Para mí, la fotografía y el vídeo no son solo disciplinas visuales. Son una forma de estar en el mundo, de prestarle atención a lo que muchos pasan por alto, de capturar lo efímero y convertirlo en memoria. No se trata solo de disparar una cámara o grabar una escena. Se trata de mirar con intención. De sentir antes de observar. De entender que hay una historia latiendo en cada gesto, en cada sombra, en cada silencio.
La fotografía me ha enseñado a detenerme. A respirar hondo antes de un disparo. A encontrar belleza incluso en lo imperfecto, en lo casual, en lo cotidiano. Es mi manera de escuchar lo que no se dice, de traducir emociones en luz, forma y composición. Una buena foto no solo muestra algo: conecta. Conecta a quien la hizo con quien la ve. Es un puente entre realidades.
El vídeo me permite ir un paso más allá. Me ofrece movimiento, ritmo, sonido, secuencia. Me permite construir narrativas que evolucionan, que crecen segundo a segundo. Mientras que la fotografía es un instante puro, el vídeo es una danza entre el tiempo y la emoción. Es la posibilidad de contar no solo lo que se ve, sino también lo que se siente. Es capturar el alma de una escena en movimiento.
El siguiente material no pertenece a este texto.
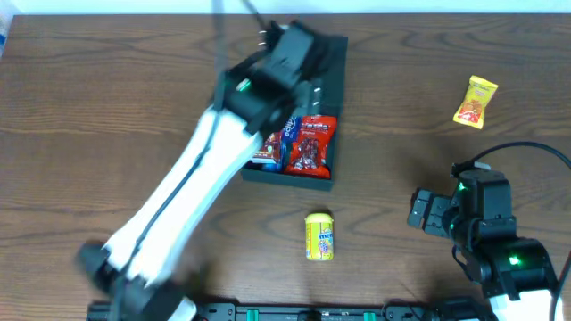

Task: Pack container
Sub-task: 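Open the left gripper and retract the left arm to rest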

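Observation:
The black container (337, 85) lies at the table's far middle. In its near end sit a red packet (310, 144), a blue packet (289, 135) and another packet (264, 157) at the left. My left gripper (303, 64) hangs over the container's far left part. It is blurred by motion, so its jaws cannot be read. A yellow can (319, 236) lies on its side in front of the container. A yellow-orange snack packet (475, 101) lies at the far right. My right gripper (421, 210) rests at the near right, away from everything, its jaws unclear.
The left arm (178, 205) slants across the table from the near left edge to the container. The right arm's base (508, 259) fills the near right corner. The table (107, 107) is dark wood.
The left arm has swung left and its gripper has come back from the container's far end. The blue packet now shows beside the red one. The container sits slightly further left.
My left gripper was first over the container's near end, by the red packet. At the following two moments it reached into the far end. Now it is pulled back and blurred. The can, the snack packet and the right arm have stayed put.

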Robot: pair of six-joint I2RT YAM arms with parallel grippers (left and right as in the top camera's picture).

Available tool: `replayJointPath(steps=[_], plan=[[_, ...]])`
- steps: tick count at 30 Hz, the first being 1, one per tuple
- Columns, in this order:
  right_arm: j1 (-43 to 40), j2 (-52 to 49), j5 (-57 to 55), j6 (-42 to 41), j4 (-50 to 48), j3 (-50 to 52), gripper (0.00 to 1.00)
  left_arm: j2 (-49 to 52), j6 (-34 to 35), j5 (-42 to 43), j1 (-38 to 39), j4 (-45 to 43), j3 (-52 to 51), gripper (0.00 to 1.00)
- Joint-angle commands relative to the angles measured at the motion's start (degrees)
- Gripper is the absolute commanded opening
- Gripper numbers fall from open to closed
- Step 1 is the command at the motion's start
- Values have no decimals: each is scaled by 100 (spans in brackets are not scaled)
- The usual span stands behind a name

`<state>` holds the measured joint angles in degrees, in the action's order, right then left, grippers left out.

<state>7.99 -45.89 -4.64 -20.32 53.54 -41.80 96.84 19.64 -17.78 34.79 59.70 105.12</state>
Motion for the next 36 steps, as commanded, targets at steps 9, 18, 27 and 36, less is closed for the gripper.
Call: replayJointPath(steps=[9, 18, 27, 36], plan=[[-42, 17, -26, 66, 7, -9, 99, -3698, 105, -916, -68, -232, -4035, 96], [-42, 17, -26, 66, 7, -9, 99, -6336, 525, -922, -339, -446, -6529, 96], [-42, 17, -26, 66, 7, -9, 99, -6728, 525, -901, -339, -468, -6996, 96], [-42, 17, -26, 66, 7, -9, 99, -6728, 525, -896, -337, -402, -6996, 96]])
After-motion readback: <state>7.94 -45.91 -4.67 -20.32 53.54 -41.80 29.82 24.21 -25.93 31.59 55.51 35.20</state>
Ambos, foto y vídeo, son para mí formas de crear memoria, de documentar lo que pasa, pero también de expresar cómo lo vivo. Son herramientas, sí, pero también son extensión de mi manera de pensar, de mirar, de sentir. Me permiten estar presente, y al mismo tiempo, dejar un legado visual que hable incluso cuando yo ya no esté.
Porque al final, lo que más me importa no es la técnica, ni la cámara, ni el equipo. Lo que de verdad me importa es conectar con la emoción de las cosas. Con lo auténtico. Con lo que merece ser contado.